What Parents Need to Know About the New Peanut Allergy Treatment

For the estimated 15 million Americans who live with food allergies, eating safely can be stressful — especially when it comes to accidental exposure to allergens. In fact, according to the Centers for Disease Control, someone ends up in the emergency room every three minutes because of an allergic reaction to food. Among the most common food allergies are those to nuts: the CDC notes that the prevalence of children in the U.S. who have a peanut or tree nut allergy more than tripled between 1997 and 2008. So when a new breakthrough in treating peanut allergy was announced, a lot of people took notice. In short, yes, this is good news, but it’s not a cure. Here’s what parents need to know.

What the treatment does

According to a clinical trial conducted by researchers at the American College of Allergy, Asthma & Immunology and published in the New England Journal of Medicine, it may soon be possible to minimize the effects of allergic reactions to peanuts by taking a drug that builds one’s tolerance to the nuts over time.

The trial, which included 372 children ages 4 to 17 analyzed the effectiveness of AR101, a medication that contains small doses of peanut protein. And while the administered amount varied, during the study, protein levels were gradually increases until a maintenance dose was reached. The maintenance dose was the equivalent of one peanut daily.

More: This Is the Difference Between Food Intolerance & Food Allergies

The downside was that this process was slow. Treatment took anywhere from nine to 12 months. However, at the end of the trial, two-thirds of the participants had built up enough immunity to protect them if/when they were accidentally exposed to peanuts.

Dr. Stephen Tilles, an allergist and the study’s coauthor and consulting advisor for Aimmune Therapeutics (the pharmaceutical company behind the new drug), was inspired by these results. “Our hope when we started the study was that by treating patients with the equivalent of one peanut per day, many would tolerate as much as two peanuts,” Tilles said in a statement. “We were pleased to find that two thirds of the people in the study were able to tolerate the equivalent of two peanuts per day after nine to 12 months of treatment, and half the patients tolerated the equivalent of four peanuts.”

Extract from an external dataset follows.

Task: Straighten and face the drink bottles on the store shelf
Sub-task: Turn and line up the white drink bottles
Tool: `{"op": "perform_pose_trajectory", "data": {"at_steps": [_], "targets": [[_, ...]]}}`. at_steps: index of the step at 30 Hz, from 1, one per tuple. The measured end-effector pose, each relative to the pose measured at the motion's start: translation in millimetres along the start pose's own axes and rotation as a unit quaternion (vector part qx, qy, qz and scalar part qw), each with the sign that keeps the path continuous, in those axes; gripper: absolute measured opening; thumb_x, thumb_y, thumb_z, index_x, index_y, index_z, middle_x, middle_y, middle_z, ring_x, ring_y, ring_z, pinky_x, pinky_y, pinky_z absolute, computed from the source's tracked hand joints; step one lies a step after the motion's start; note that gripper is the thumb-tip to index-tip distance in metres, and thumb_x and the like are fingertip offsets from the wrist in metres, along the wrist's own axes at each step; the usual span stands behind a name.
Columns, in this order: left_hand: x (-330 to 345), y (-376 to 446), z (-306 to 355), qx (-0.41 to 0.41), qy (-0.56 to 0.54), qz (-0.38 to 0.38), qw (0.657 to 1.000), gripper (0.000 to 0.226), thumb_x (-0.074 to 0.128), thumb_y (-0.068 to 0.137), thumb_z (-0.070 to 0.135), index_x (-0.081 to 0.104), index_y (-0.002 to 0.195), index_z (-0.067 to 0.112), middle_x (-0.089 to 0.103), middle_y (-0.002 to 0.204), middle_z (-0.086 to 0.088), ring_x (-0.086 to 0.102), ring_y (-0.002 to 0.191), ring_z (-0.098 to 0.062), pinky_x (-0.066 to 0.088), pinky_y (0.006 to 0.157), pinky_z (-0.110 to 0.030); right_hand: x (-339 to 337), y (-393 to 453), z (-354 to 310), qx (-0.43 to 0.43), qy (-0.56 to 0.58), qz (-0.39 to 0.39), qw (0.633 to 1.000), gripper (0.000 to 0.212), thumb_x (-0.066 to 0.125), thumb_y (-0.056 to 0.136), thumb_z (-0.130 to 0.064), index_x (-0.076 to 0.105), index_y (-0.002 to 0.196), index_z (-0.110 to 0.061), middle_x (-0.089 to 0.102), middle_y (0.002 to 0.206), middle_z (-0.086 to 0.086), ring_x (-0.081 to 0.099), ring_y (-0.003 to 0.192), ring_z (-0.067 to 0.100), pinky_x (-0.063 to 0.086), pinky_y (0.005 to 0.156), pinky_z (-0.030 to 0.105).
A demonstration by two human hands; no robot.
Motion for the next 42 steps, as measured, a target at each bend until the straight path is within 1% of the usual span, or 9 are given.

What the treatment doesn’t do

It is important to note that this drug is not a cure for peanut allergy — it is a potential treatment that, when taken over time, could help lessen the blow of accidental peanut exposure. “This is not a quick fix, and it doesn’t mean people with peanut allergy will be able to eat peanuts whenever they want,” Dr. Jay Lieberman, an allergist and vice chair of the ACAAI Food Allergy Committee and study coauthor, said in a statement.

It also isn’t without its faults. Almost all of the participants in the study had some type of adverse reaction, and 10 percent withdrew from the trial because of gastrointestinal, skin or respiratory problems or systemic allergic reactions.

In addition, 14 percent of AR101 patients and 3 percent of placebo patients experienced systemic allergic reactions during the study; of these, one reaction was severe.

But the drug does offer hope.

More: This Keychain Could Save the Lives of People With Food Allergies

“It is definitely a breakthrough,” Lieberman said, and they hope “to have a treatment available in the second half of 2019. If that happens, people who receive and are able to tolerate this treatment should be protected from accidental exposures.”